# Required action:
Go through the listing and pick out each line with the word "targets" in it.

# Given records:
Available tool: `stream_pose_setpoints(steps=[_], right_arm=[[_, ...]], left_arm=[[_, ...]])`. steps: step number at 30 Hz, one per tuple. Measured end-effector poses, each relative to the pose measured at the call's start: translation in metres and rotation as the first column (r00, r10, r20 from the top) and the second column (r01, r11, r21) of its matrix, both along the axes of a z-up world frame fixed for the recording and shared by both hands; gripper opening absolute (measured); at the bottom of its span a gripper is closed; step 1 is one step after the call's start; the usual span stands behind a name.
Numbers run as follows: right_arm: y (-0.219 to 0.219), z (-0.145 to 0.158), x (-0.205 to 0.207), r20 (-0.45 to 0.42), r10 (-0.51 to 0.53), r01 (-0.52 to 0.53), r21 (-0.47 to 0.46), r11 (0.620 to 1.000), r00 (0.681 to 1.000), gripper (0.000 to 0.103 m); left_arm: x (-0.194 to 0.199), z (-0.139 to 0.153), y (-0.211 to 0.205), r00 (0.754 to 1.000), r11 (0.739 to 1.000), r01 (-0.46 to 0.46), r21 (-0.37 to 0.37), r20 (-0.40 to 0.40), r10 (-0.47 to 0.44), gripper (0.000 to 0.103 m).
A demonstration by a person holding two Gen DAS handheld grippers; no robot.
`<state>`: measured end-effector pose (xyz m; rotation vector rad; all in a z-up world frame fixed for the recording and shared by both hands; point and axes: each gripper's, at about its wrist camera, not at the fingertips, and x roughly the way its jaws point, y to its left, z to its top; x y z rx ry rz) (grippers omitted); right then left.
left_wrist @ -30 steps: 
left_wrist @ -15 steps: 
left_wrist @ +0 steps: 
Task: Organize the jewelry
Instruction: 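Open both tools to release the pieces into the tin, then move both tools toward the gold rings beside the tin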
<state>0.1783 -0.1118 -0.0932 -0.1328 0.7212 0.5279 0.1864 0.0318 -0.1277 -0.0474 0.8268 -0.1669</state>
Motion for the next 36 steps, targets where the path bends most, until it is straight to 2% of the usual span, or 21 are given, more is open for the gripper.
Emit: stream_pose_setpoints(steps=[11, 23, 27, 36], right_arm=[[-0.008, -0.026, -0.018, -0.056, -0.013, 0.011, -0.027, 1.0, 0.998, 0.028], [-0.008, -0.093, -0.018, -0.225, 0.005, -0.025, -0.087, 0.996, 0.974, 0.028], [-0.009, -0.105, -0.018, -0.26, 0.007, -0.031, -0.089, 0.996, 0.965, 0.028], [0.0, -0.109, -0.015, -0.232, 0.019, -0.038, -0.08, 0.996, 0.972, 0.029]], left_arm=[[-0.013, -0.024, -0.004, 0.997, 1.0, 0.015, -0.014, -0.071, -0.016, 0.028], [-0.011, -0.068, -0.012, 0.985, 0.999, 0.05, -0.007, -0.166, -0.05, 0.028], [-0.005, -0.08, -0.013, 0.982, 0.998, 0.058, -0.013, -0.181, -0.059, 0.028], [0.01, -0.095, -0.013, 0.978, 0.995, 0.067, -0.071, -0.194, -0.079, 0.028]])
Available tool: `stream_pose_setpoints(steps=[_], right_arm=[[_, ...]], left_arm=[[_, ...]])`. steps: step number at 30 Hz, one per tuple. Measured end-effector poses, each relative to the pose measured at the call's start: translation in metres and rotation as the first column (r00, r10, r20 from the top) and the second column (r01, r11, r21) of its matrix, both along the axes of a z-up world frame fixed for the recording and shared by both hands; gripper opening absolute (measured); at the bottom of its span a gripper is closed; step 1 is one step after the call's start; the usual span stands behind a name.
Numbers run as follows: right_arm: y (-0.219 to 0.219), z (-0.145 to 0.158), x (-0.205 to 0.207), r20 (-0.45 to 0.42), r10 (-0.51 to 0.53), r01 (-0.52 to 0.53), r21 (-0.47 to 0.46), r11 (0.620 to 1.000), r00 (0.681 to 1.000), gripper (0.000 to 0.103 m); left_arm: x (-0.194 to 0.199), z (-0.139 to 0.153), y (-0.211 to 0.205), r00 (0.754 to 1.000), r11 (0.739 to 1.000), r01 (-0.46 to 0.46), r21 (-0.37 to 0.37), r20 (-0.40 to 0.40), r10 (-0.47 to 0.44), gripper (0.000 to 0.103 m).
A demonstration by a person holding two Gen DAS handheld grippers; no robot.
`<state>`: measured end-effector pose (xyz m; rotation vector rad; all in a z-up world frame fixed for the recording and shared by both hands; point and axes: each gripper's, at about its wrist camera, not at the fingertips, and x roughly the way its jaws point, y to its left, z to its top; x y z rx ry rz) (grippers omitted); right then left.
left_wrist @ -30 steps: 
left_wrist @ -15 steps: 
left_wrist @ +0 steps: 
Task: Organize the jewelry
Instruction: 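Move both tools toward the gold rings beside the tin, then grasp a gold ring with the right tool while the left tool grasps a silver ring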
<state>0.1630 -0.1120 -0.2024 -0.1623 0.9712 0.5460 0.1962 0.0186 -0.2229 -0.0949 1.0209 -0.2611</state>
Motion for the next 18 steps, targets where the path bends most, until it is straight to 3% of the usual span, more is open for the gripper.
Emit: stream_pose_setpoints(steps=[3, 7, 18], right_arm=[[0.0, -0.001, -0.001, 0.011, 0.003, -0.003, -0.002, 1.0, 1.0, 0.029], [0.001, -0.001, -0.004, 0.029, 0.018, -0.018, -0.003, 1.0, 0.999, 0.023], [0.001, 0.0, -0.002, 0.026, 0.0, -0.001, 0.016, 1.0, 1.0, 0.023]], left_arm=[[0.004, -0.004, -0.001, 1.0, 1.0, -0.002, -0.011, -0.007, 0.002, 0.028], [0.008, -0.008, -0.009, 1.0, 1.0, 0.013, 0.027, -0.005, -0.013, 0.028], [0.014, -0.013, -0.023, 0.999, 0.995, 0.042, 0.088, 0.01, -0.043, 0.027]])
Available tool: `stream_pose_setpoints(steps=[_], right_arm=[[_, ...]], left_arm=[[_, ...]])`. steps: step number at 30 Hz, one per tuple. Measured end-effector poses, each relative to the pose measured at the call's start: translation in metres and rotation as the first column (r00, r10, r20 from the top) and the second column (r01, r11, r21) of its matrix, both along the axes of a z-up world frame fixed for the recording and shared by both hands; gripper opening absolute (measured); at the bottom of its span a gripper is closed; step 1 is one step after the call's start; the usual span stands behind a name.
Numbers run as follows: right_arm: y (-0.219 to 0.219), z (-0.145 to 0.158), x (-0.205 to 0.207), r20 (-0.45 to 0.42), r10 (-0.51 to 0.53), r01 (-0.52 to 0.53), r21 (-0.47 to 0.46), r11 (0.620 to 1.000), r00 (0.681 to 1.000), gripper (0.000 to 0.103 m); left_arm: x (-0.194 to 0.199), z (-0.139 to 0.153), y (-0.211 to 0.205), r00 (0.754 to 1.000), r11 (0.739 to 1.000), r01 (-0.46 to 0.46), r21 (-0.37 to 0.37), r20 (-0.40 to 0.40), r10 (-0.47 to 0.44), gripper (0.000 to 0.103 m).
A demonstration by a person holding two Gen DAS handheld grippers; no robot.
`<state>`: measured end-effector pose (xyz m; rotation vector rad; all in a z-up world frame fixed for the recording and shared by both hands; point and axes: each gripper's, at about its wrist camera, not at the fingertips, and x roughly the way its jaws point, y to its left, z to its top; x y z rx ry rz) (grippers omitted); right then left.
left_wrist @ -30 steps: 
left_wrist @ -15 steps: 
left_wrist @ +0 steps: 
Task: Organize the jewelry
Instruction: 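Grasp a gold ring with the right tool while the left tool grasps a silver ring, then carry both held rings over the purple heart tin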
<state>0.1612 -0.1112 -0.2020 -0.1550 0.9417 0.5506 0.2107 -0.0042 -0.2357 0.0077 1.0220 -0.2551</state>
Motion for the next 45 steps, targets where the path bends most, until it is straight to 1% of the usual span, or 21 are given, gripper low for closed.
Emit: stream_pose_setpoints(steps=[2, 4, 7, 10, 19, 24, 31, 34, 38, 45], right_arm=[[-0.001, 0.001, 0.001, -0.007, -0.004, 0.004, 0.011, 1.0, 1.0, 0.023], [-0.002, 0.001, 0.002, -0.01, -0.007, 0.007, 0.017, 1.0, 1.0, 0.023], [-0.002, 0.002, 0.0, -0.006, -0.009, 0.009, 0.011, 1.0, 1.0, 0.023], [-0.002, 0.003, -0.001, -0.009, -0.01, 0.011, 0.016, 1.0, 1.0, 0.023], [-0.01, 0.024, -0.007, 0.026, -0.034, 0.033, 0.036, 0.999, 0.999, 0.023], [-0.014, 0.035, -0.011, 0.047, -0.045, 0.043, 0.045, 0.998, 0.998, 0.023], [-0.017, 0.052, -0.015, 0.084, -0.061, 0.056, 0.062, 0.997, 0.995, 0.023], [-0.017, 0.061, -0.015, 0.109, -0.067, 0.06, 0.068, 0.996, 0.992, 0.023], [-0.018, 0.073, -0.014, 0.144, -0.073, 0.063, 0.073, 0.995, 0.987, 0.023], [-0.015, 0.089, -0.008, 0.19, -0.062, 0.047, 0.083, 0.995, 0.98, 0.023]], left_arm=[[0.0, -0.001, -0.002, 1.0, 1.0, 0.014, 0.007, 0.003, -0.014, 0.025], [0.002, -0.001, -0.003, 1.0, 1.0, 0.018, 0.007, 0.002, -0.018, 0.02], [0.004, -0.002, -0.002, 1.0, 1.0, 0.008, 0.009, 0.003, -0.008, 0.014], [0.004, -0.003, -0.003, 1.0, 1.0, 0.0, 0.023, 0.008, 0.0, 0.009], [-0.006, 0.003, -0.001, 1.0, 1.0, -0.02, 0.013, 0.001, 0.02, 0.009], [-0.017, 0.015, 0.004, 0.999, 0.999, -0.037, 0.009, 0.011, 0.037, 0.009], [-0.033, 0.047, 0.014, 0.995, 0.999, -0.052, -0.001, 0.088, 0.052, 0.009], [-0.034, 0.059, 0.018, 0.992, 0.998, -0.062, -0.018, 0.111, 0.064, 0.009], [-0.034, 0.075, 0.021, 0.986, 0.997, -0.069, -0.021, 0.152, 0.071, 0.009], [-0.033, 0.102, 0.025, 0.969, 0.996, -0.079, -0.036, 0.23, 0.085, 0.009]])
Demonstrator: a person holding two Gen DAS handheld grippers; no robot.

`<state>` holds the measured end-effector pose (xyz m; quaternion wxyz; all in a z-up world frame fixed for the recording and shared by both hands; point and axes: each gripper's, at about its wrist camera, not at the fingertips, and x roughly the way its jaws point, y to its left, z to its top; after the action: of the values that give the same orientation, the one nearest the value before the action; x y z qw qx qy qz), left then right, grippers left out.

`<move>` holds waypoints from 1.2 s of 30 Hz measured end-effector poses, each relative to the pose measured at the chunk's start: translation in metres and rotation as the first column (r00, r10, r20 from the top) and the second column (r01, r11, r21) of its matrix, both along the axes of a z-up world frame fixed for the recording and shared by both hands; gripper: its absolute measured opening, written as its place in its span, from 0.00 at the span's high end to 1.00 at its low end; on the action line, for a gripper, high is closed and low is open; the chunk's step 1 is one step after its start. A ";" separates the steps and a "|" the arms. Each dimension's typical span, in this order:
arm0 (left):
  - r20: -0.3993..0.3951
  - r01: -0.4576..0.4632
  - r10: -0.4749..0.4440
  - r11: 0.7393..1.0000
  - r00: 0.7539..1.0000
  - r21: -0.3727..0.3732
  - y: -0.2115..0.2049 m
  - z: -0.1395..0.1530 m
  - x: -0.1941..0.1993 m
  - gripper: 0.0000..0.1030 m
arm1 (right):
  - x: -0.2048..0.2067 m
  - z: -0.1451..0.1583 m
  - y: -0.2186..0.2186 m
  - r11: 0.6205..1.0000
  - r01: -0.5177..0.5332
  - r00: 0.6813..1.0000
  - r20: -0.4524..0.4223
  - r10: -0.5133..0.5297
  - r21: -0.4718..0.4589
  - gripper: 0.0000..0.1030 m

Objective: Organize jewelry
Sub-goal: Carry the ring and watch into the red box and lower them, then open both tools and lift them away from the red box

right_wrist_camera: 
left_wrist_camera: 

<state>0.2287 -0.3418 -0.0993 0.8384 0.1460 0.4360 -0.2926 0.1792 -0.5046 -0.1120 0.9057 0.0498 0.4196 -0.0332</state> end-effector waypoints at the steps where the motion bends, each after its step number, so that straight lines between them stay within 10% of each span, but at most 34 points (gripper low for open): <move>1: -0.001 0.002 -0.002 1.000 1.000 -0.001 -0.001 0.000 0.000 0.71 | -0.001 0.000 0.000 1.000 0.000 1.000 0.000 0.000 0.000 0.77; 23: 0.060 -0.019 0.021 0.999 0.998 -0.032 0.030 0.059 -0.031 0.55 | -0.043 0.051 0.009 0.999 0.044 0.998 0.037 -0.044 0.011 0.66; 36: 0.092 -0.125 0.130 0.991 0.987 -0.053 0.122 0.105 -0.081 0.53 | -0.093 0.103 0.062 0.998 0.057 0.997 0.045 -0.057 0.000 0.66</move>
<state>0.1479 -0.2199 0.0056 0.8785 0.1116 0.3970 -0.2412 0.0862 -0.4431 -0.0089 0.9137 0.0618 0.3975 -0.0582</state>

# Task result:
Motion for the next 36 steps, targets where the path bends most, until it is straight to 2% of the usual span, or 21 are given, more is open for the gripper.
Motion for the next 18 steps, targets where the path bends most, until it is straight to 3% of the usual span, more is open for the gripper.
Motion for the next 45 steps, targets where the path bends most, until it is straight to 1% of the usual span, or 21 are given, gripper low for closed.

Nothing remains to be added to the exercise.